You can build your own highly available NAS server on inexpensive hardware using the techniques described in this book, but an enterprise-class cluster should be built on top of a NAS device that can commit write operations to a nonvolatile RAM (NVRAM) cache while guaranteeing the integrity of the cache even if the NAS system crashes or the power fails before the write operation has been committed to disk.
For testing purposes, you can use a Linux server as an NAS server. (See Chapter 16 for a discussion of asynchronous Network File System (NFS) operations and why you can normally only use asynchronous NFS in a test environment and not in production.)
Kernel Netfilter and Kernel Packet Routing
Before you can build a cluster load balancer, you'll need to understand how you can alter the fate of the network packets as they pass through the Linux kernel. The ability to alter the fate of the packet as it passes through the kernel allows you to build a cluster load balancer that distributes incoming requests for services across all cluster nodes. The command-line tools used to alter the fate of a packet are iptables, route, and the ip utility. You should be familiar with these tools before using them to build an enterprise-class cluster on top of them. (See Chapter 2 for more information on these tools.)
Cloning a Linux Machine
Chapters 4 and 5 describe a method for cloning a Linux machine using the SystemImager package. It would not be practical to build a cluster of nodes that are all configured the same way without using system-cloning software.
Cluster Naming Scheme
To automate the cloning process, each node should begin with a common string of characters followed by a sequential cluster-node number. For example, the first cluster-node host name could be clnode1, the second could be clnode2, and so forth.

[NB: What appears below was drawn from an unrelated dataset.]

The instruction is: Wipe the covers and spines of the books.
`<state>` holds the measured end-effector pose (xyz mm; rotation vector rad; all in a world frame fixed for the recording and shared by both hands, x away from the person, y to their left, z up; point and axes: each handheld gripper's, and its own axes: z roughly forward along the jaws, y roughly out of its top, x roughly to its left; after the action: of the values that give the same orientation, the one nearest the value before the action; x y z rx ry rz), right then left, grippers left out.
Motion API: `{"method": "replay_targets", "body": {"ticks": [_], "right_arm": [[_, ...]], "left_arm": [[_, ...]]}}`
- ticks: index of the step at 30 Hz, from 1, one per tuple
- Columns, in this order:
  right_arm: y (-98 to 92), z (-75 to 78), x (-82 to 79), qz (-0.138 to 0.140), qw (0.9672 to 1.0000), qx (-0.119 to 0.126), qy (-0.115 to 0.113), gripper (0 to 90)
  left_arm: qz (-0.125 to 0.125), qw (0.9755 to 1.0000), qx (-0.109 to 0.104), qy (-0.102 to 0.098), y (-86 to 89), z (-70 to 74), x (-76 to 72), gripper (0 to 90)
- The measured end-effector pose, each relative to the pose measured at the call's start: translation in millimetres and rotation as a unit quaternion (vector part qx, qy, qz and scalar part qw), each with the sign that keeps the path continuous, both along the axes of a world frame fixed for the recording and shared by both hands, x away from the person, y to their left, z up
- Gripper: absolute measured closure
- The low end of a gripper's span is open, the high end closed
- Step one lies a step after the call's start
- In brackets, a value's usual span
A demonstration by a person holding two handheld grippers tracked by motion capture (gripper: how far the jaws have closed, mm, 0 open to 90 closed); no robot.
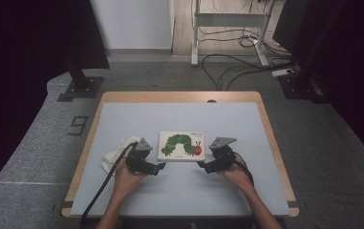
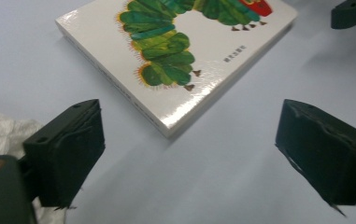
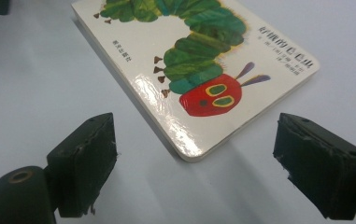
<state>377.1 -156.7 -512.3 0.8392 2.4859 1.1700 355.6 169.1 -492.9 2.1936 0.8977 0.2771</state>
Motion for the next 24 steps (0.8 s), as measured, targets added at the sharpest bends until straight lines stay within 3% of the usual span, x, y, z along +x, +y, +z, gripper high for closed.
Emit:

Applying System Configuration Changes to all Nodes
A cluster administrator needs to know how to automatically apply system administration changes to all cluster nodes. This can be done using the SystemImager package's updateclient command. Before the cluster goes into production, practice using the updateclient command to apply changes made on the Golden Client to all of the cluster nodes (see Chapter 5 for more information).
Building an LVS-NAT Cluster
Building a Linux Virtual Server Network Address Translation (LVS-NAT) cluster will help you understand how the Linux Virtual Server (LVS) software works. It will also help you ensure that your load balancer is in charge of allocating nodes inside the cluster for inbound connection requests. (See Chapter 11 for an introduction to load balancing and Chapter 12 for an introduction to LVS-NAT.)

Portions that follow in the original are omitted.